Witmer Stone (September 22, 1866 – May 24, 1939) was an American ornithologist, botanist, and mammalogist, and was considered one of the last of the “great naturalists.” Stone is remembered principally as an ornithologist.  He was president of the American Ornithologists’ Union (AOU) 1920–23, and was editor of the AOU's periodical The Auk 1912–1936.  He spearheaded the production of the 4th edition of the AOU checklist, published in 1931.  He worked for over 50 years in the Ornithology Department at the Academy of Natural Sciences of Philadelphia, eventually serving as Director of the institution.  Stone was one of the founding members of the Delaware Valley Ornithological Club (DVOC) in 1890 and was actively involved in the organization for the remainder of his life.  Stone was one of only two scientists (Joseph Grinnell was the other) to serve as president of both the AOU and the American Society of Mammalogists, and he co-authored two popular books about mammals.  His outstanding botanical contribution was The Plants of Southern New Jersey, published in 1911.  Stone spent many summers at Cape May, New Jersey, summering there annually starting in 1916. He is best remembered for his two-volume classic Bird Studies at Old Cape May, which was published by the DVOC in 1937, two years before his death.

Early life 
Witmer Stone was born in Philadelphia, Pennsylvania, on September 22, 1866, to Anne Eveline (née Witmer) and Frederick Dawson Stone.  According to longtime friend, Cornelius Weygandt, Witmer Stone was “of the Chester County Quaker-Pennsylvania Dutch cross that has given us so many of our botanists and ornithologists, paleontologists and chemists.” Stone showed an early interest in all things natural, and was an inveterate collector.  Stone was a boyhood friend and schoolmate of two of the Brown brothers: Amos Brown later became a geology professor at University of Pennsylvania, and Stewardson Brown became the Curator of the Department of Botany at the Academy of Natural Sciences of Philadelphia.  Stone and his brother, Frederick, and three of the Brown brothers formed the “Wilson Natural Science Association”, named in honor of the pioneering American ornithologist Alexander Wilson. Stone also spent time exploring the woods and fields around his grandmother's Chester County, Pennsylvania home. Stone married Lillie May Lafferty on August 1, 1904; they had no children.

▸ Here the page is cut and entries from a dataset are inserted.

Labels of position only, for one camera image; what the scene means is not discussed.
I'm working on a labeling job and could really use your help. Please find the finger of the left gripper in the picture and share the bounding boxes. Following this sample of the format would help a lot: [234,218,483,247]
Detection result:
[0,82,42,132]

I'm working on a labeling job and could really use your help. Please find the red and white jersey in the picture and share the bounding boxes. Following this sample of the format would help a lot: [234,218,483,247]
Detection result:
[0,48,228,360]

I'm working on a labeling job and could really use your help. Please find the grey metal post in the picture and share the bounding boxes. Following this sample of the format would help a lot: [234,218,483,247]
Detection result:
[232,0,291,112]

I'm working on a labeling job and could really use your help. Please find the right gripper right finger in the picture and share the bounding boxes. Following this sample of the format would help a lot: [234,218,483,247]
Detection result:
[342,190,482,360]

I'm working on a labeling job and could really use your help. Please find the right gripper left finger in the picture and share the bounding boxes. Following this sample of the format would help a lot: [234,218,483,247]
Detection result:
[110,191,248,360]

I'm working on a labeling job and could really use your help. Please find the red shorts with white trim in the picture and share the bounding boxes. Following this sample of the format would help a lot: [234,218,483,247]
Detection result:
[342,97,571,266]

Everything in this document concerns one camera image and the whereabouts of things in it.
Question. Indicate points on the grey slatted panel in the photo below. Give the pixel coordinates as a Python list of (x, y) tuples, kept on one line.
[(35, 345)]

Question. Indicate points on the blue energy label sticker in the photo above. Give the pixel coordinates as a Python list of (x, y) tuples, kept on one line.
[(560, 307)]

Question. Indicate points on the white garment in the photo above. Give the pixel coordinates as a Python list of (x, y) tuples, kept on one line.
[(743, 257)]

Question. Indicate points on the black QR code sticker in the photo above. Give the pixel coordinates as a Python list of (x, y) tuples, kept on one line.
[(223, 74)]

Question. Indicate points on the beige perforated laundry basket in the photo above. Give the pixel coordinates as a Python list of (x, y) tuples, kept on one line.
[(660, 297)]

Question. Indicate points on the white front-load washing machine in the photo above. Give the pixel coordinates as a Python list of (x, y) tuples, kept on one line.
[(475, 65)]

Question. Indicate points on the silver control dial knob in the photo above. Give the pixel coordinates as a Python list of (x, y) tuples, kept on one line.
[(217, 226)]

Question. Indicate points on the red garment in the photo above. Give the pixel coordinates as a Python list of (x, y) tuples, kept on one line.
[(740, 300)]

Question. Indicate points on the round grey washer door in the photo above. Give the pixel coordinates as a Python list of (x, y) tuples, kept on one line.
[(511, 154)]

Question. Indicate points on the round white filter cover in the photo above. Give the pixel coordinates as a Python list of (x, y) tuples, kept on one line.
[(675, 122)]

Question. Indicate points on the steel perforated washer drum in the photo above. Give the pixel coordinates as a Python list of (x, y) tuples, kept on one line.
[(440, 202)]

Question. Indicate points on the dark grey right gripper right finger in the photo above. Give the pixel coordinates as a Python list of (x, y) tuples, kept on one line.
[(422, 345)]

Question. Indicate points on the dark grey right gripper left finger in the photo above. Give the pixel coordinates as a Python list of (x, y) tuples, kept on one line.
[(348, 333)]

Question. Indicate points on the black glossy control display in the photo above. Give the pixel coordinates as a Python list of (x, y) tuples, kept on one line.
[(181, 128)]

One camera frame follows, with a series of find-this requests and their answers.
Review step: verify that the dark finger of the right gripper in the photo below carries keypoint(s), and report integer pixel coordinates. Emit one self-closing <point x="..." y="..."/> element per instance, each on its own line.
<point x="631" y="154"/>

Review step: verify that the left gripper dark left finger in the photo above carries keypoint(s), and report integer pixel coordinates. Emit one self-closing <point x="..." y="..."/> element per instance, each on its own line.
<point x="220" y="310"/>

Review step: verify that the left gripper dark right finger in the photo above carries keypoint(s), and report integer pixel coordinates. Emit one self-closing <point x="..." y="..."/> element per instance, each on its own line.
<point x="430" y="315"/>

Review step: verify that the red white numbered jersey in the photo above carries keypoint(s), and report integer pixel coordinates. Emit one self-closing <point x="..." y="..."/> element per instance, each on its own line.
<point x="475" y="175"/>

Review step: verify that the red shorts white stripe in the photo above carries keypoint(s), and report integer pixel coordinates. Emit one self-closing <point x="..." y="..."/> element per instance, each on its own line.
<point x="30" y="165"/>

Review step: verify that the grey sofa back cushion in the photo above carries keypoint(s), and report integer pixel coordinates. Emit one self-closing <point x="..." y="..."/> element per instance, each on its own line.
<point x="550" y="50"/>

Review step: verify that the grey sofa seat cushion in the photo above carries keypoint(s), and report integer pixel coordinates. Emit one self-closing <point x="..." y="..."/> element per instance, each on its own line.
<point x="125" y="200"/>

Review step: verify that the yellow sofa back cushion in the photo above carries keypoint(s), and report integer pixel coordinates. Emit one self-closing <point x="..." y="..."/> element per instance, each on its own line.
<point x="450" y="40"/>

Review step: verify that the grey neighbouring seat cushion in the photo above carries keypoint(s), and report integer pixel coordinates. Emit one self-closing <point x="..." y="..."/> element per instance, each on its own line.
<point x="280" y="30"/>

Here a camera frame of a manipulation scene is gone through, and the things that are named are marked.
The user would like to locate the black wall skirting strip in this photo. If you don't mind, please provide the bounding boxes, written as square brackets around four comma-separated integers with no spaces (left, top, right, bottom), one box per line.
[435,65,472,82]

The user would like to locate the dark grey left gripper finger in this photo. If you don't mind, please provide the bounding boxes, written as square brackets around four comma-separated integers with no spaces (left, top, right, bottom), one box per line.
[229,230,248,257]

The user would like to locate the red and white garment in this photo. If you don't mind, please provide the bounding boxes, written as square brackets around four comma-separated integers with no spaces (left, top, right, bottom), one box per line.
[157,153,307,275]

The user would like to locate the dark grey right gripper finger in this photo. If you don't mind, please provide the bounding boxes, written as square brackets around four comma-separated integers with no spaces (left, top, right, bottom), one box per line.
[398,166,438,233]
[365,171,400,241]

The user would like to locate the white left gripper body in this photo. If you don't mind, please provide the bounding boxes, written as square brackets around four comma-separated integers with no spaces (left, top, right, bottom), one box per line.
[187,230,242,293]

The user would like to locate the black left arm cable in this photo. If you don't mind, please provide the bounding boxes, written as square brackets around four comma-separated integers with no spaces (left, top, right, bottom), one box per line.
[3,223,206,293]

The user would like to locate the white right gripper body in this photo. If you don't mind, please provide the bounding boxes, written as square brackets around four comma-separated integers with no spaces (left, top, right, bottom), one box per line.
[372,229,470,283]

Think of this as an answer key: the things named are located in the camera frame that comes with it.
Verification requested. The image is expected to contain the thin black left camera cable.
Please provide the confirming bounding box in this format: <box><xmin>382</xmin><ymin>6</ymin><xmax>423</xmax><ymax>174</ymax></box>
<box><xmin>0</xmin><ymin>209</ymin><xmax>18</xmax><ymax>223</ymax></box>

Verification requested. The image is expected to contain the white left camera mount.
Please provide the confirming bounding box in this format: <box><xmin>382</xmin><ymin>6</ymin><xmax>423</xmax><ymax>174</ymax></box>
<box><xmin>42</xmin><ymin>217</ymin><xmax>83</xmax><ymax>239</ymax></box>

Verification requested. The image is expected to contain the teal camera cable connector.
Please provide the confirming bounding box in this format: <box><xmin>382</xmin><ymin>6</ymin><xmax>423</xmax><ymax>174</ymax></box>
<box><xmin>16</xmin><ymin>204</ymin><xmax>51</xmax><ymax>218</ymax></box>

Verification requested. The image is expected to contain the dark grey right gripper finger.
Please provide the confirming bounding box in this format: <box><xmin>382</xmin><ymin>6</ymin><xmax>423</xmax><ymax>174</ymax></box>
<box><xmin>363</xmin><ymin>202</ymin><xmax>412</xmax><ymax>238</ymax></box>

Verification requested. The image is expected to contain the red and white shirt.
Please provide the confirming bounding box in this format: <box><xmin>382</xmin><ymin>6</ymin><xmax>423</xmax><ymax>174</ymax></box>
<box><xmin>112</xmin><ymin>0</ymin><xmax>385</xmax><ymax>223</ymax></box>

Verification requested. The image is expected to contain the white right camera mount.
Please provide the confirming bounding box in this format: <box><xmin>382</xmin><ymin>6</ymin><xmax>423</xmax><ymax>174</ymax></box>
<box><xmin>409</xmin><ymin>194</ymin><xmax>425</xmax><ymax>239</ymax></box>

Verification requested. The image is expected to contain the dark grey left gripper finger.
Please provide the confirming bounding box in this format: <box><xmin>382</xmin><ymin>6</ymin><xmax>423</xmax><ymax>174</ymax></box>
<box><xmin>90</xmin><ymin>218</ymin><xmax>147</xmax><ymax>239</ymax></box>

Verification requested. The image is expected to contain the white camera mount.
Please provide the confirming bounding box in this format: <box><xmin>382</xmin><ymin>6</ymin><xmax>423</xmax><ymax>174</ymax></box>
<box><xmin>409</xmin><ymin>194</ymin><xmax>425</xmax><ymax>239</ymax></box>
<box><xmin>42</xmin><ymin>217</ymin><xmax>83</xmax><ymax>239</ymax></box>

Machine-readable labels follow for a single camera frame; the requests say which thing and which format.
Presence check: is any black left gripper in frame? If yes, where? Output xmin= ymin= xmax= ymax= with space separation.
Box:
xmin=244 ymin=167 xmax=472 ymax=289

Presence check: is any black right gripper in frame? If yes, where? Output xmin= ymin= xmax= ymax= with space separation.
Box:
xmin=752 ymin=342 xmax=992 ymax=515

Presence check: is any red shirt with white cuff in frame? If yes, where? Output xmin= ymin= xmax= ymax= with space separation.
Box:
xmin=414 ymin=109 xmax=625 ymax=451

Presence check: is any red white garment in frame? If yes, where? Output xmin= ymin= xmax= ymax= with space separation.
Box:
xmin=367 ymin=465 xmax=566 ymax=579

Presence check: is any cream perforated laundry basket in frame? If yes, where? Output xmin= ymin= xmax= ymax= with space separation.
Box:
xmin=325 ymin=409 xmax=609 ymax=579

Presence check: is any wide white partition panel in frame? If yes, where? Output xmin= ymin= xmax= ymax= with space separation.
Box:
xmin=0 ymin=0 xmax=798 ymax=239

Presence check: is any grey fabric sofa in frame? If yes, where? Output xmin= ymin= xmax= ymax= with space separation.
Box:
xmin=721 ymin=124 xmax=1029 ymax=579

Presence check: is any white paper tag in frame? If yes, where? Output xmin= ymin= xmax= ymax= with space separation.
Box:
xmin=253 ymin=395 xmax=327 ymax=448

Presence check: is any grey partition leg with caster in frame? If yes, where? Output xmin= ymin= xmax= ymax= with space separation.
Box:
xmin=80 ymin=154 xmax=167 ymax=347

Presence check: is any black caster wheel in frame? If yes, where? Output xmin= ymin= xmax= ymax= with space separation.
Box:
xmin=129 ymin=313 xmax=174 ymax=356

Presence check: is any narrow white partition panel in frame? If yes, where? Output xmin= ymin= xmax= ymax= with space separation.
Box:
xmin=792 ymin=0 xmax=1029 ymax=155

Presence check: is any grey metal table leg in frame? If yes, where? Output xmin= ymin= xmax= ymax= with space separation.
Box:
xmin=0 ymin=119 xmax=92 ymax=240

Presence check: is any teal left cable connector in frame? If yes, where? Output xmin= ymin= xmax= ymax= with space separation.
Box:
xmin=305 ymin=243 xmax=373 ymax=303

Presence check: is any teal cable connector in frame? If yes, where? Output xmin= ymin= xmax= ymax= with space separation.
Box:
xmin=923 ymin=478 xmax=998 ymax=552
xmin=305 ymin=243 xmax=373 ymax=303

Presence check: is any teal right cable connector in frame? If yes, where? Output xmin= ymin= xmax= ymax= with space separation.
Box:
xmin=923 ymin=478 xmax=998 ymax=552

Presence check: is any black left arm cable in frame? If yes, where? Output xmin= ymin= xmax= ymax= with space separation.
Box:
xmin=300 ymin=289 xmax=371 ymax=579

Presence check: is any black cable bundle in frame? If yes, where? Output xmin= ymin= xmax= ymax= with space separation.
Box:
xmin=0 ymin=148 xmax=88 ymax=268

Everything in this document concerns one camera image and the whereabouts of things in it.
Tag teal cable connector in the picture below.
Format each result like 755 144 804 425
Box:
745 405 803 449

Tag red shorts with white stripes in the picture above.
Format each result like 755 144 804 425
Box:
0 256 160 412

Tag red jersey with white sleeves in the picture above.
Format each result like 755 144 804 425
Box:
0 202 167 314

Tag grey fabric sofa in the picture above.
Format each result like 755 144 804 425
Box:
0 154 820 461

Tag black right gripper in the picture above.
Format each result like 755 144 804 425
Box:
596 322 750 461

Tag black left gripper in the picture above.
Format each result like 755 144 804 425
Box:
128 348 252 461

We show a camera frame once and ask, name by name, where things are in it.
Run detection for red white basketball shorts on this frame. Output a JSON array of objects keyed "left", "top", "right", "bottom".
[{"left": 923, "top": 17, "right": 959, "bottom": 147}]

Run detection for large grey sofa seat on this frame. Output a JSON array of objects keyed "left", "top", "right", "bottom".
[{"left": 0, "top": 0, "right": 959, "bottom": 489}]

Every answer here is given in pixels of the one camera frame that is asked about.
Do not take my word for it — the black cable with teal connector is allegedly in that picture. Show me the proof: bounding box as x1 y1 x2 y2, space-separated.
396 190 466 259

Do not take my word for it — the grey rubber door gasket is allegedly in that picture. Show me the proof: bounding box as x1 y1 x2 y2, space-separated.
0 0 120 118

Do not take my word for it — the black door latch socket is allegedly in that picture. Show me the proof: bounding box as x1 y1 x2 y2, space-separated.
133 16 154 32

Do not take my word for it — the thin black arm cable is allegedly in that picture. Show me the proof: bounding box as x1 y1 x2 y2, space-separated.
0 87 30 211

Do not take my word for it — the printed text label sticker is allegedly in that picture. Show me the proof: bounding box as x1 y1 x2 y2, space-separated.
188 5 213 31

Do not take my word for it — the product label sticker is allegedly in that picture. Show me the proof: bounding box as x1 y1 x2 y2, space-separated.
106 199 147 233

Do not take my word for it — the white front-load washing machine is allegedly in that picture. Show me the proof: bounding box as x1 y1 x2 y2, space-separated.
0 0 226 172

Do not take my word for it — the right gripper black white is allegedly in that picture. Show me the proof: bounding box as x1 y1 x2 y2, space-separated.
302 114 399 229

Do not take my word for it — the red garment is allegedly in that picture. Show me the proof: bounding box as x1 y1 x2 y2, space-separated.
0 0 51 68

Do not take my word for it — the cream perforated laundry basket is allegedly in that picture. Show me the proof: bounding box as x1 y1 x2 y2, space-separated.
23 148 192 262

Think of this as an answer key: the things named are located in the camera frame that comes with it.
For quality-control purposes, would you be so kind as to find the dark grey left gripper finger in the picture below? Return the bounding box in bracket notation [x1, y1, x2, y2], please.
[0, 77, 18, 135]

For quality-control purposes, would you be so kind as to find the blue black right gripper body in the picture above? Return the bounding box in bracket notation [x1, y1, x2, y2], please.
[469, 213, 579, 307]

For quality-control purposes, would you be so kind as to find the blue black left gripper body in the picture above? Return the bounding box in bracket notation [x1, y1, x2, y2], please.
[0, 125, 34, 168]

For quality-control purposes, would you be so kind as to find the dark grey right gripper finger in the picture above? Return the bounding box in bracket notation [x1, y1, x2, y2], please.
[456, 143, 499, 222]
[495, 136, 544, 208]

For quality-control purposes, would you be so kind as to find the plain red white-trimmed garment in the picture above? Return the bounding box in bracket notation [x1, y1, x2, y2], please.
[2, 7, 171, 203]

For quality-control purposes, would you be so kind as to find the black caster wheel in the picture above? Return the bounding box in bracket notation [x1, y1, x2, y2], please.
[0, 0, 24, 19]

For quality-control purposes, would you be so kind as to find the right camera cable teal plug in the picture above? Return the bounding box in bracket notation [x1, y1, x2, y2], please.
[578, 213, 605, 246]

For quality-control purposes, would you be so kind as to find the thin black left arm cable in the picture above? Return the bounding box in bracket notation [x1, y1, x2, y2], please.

Stone graduated from Germantown Academy in 1883. He obtained an A.B. degree from the University of Pennsylvania (UP), then in March 1888 was appointed a Jessup Fund Student at the Academy of Natural Sciences of Philadelphia, when Dr. Joseph Leidy was the academy's president.  The academy established an ornithology department in 1891, the same year that Stone completed an A.M. degree at UP. (UP later conferred an honorary ScD. on Stone in 1913, and presented him with the Alumni Award of Merit in 1937.) Stone participated in Academy-sponsored collecting expeditions to Bermuda in 1888 and to Mexico in 1890.

The Academy of Natural Sciences of Philadelphia
Stone visited the Academy of Natural Sciences many times while growing up, and later worked there for 51 years. Stone inherited an ornithological specimens collection that had not been cared for properly, and spearheaded heroic efforts to salvage this and collections from other fields. Some specimens were historically valuable, including types described by pioneering ornithologists and mammalogists. The size of the academy's bird collection increased fivefold during Stone's tenure, from 26,000 specimens to 143,000.

From 1893 to 1908 Stone was Assistant Curator at the academy; Curator 1908–1918 and Executive Curator 1918–1925; Director 1925–1928; Curator of Vertebrates, 1918–1936; and lastly, three titles (with year of appointment) that Stone held at the time of his death: Vice President (1927), Emeritus Director (1928), and Honorary Curator of Birds (1938).

As a botanist 

Stone was an original member of the Philadelphia Botanical Club.  He had a knowledge of systematics of the local flora “surpassed only by that of Simon-pure botanists,” and, according to a later eminent botanist, Frans Stafleu, Stone's concentration on ornithology was a “definite loss” for botany.  Stone produced 20 botanical writings during his lifetime.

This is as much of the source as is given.